Berni rolled her eyes. “And now we’re all friends. Grete-bird, we have work to do, and I’m sure you do as well. I’ll show you out.”
“What kind of hostess are you?” Anita said. Grete watched her pierce the grapefruit rind with one curved scarlet nail, releasing a fragrant spray. There was something obscene in the way she split the pale skin. She gnashed the fruit with her crowded yellow teeth, and Grete remembered. Fiedler’s. Libations of Illyria. Horrified, she turned toward Berni, who glared at the tabletop as if she knew she was a traitor.
“Have some.” Anita gestured toward the bowl. She spit a fat grapefruit seed onto the table, where it lay like a slug. “You look like you need it, kid.”
“Grete,” Berni said, taking her hand. “How is everything at the Eislers’? Truly.”
“Why must you keep asking me this? All is well.” No way would Grete give Anita the satisfaction of hearing how the Eislers suffered. “I am very fortunate to work for such a man.”
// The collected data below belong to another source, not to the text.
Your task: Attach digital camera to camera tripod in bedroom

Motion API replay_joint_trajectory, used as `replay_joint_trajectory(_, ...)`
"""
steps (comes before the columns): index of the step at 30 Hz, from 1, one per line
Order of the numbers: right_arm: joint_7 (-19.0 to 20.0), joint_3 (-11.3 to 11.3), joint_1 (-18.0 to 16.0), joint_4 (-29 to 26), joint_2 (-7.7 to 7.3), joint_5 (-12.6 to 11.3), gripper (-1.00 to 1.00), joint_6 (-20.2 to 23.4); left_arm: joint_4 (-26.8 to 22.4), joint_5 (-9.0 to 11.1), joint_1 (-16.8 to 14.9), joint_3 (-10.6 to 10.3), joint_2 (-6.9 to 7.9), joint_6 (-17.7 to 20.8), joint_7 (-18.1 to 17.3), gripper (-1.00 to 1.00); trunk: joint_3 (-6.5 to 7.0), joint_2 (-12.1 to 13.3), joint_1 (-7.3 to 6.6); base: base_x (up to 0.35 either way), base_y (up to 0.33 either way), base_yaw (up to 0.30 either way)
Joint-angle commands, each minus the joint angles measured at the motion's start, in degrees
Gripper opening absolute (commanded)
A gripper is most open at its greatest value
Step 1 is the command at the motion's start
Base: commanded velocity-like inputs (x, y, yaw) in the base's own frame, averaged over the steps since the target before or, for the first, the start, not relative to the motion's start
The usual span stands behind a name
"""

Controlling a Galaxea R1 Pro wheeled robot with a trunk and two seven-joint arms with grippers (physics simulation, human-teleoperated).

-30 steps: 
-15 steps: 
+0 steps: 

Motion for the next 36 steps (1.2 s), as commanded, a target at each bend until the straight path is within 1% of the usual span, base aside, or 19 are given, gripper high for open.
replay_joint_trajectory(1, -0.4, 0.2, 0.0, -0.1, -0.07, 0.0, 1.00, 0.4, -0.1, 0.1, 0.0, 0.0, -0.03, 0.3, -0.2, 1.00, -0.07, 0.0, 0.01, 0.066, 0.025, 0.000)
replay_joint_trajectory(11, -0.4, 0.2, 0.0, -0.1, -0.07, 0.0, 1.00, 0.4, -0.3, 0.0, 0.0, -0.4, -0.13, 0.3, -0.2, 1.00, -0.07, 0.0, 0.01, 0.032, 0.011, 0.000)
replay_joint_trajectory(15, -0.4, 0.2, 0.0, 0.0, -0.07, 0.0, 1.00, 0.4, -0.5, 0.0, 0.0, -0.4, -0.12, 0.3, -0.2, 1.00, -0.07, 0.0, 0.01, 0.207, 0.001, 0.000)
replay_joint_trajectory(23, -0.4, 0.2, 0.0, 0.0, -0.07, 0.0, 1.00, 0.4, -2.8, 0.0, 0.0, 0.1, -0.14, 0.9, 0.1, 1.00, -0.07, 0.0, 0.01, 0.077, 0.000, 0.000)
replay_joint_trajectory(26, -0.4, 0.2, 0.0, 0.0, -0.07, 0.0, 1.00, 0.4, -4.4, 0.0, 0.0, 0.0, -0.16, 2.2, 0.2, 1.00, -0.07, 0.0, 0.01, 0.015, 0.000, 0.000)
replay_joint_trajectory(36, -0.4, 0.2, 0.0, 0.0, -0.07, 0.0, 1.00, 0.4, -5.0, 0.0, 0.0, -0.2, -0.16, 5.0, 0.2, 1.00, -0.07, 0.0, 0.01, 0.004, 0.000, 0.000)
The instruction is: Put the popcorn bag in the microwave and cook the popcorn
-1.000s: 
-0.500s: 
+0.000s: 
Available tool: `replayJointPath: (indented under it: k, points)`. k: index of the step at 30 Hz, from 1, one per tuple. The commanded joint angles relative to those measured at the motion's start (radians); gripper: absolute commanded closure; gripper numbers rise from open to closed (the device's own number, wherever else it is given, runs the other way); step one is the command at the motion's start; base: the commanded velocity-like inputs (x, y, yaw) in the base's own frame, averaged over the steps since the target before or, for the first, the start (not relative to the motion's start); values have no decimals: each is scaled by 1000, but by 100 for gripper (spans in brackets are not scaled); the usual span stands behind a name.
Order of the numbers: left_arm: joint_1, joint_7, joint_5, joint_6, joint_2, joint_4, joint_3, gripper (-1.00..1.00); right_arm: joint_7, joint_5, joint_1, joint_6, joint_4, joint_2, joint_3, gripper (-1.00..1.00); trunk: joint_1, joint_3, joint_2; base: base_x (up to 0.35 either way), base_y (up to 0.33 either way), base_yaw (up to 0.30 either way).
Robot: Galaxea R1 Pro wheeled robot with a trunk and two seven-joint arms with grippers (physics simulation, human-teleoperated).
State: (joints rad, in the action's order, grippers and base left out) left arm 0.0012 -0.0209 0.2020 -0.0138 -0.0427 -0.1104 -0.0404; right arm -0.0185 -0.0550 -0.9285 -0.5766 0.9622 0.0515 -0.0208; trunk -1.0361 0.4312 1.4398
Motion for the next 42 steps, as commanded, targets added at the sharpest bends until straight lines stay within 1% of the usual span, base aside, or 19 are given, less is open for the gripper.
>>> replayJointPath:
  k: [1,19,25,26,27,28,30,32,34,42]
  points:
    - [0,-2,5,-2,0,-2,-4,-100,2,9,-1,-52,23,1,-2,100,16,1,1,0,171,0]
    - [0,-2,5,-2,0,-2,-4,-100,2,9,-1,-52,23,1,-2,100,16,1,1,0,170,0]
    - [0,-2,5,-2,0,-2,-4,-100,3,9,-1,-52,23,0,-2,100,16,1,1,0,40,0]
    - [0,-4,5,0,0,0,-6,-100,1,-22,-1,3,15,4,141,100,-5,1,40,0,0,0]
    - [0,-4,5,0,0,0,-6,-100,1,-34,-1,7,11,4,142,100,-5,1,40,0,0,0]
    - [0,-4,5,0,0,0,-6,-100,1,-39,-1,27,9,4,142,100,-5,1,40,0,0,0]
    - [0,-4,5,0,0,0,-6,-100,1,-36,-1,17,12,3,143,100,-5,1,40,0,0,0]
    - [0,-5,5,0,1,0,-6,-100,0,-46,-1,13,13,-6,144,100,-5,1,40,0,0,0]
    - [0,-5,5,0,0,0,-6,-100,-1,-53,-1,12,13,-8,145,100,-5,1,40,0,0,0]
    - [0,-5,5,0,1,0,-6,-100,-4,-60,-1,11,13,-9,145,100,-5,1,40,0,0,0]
Anita laughed toward Berni again, and Grete felt panicked to miss part of what she said. “. . . sweet how . . . loves
Herr Papa, isn’t it, Berni?”
Berni stood. “All right. I believe it is time for you to go, Grete. Say farewell.” Grete couldn’t resist glancing at Anita one last time, who narrowed her eyes, before Berni rushed her toward the back, past waiters in tired tuxedos. They barreled through a door with a circular window into the dark, clean kitchen. One chef sat on a stool, asleep sitting up. Berni crossed the tiled floor as though she knew exactly where she was going and found a door. They emerged in an alley between the bar and the jewelry store.
“Why did you do that?” Grete asked, rubbing her upper arm. The dim sunlight and cool air, she had to admit, felt very good.
“Did you really want to sit there with Anita?”
“No. How can you befriend her, Berni?”
Berni rolled her eyes. She unhitched a velvet purse from under her skirt and opened its clasp. “I’ll give you some more money, to tide you over until next time.”
Relief overtook Grete. “I do not want you to think I came for money.” But of course she had; she’d planned to ask for a little, just this once, just to give Klaus what he needed. And why shouldn’t she ask Berni for it? She lifted her chin. Berni owed it to her, the prodigal Berni who had enjoyed herself while Grete suffered.
“I don’t think you came just for money. But I can see you need it.” Berni looked very tired and defeated. “I wish it had gone better with the Eislers.”
“All is well with the Eislers.” How dare Berni act so superior, she of the champagne and cigarettes? How sinful, how indulgent she was. How sloppy in choosing her friends. She and Anita partied while Klaus and his family, and much of Berlin, suffered.
Now that they were outside, the noise contained in the club, Grete could think better, could speak better. “Why have you turned your back on goodness? You’ve become what they say—do you know what people say?”